**Data supplied:**

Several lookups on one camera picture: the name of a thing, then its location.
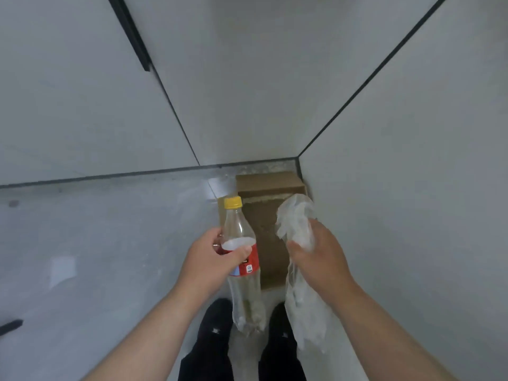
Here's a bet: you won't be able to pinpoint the person's left hand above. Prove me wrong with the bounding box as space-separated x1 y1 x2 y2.
174 227 253 302

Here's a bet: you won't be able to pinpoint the person's right hand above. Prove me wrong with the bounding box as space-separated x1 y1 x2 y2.
286 219 360 310

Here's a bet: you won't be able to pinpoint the yellow cap red label bottle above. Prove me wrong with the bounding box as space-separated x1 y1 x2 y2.
220 196 267 337

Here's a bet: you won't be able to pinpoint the small clear plastic bag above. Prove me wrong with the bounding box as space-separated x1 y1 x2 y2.
275 193 332 353

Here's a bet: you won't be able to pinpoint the person's right forearm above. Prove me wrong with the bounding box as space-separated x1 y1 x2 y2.
329 285 457 381

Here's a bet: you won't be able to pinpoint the person's left forearm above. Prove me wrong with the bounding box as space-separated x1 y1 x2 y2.
81 281 217 381

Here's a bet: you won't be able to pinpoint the person's black left shoe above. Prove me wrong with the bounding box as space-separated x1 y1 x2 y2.
196 298 235 353

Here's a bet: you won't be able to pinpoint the person's black shoe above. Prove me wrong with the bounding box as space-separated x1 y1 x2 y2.
268 302 298 353
196 298 235 353

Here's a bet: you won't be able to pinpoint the person's black right shoe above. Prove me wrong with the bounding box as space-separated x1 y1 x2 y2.
268 302 298 353

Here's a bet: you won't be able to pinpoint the person's dark trousers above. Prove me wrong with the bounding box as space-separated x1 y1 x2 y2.
178 344 309 381

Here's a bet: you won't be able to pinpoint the large open cardboard box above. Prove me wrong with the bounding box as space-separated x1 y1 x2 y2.
217 171 307 290

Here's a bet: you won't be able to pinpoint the cream chair black legs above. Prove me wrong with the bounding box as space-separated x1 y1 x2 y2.
0 319 24 337

**Problem statement:**
Output every entry verbatim. Pictures do not belong in the copy.

**Output for this task:**
Several lookups on one camera picture: the name of a thing, then its location.
Here's a bet: you won't be able to pinpoint the person's left hand above. Prove me wrong with the bounding box as space-separated x1 y1 x2 y2.
174 227 253 302

Here's a bet: you won't be able to pinpoint the person's right hand above. Prove me wrong with the bounding box as space-separated x1 y1 x2 y2.
286 219 360 310

Here's a bet: you won't be able to pinpoint the yellow cap red label bottle above. Prove me wrong with the bounding box as space-separated x1 y1 x2 y2.
220 196 267 337

Here's a bet: you won't be able to pinpoint the small clear plastic bag above. Prove me wrong with the bounding box as space-separated x1 y1 x2 y2.
275 193 332 353

Here's a bet: you won't be able to pinpoint the person's right forearm above. Prove me wrong with the bounding box as space-separated x1 y1 x2 y2.
329 285 457 381

Here's a bet: you won't be able to pinpoint the person's left forearm above. Prove me wrong with the bounding box as space-separated x1 y1 x2 y2.
81 281 217 381

Here's a bet: you won't be able to pinpoint the person's black left shoe above. Prove me wrong with the bounding box as space-separated x1 y1 x2 y2.
196 298 235 353

Here's a bet: you won't be able to pinpoint the person's black shoe above. Prove me wrong with the bounding box as space-separated x1 y1 x2 y2.
268 302 298 353
196 298 235 353

Here's a bet: you won't be able to pinpoint the person's black right shoe above. Prove me wrong with the bounding box as space-separated x1 y1 x2 y2.
268 302 298 353

Here's a bet: you won't be able to pinpoint the person's dark trousers above. Prove me wrong with the bounding box as space-separated x1 y1 x2 y2.
178 344 309 381

Here's a bet: you won't be able to pinpoint the large open cardboard box above. Prove me wrong with the bounding box as space-separated x1 y1 x2 y2.
217 171 307 290

Here's a bet: you won't be able to pinpoint the cream chair black legs above. Prove me wrong with the bounding box as space-separated x1 y1 x2 y2.
0 319 24 337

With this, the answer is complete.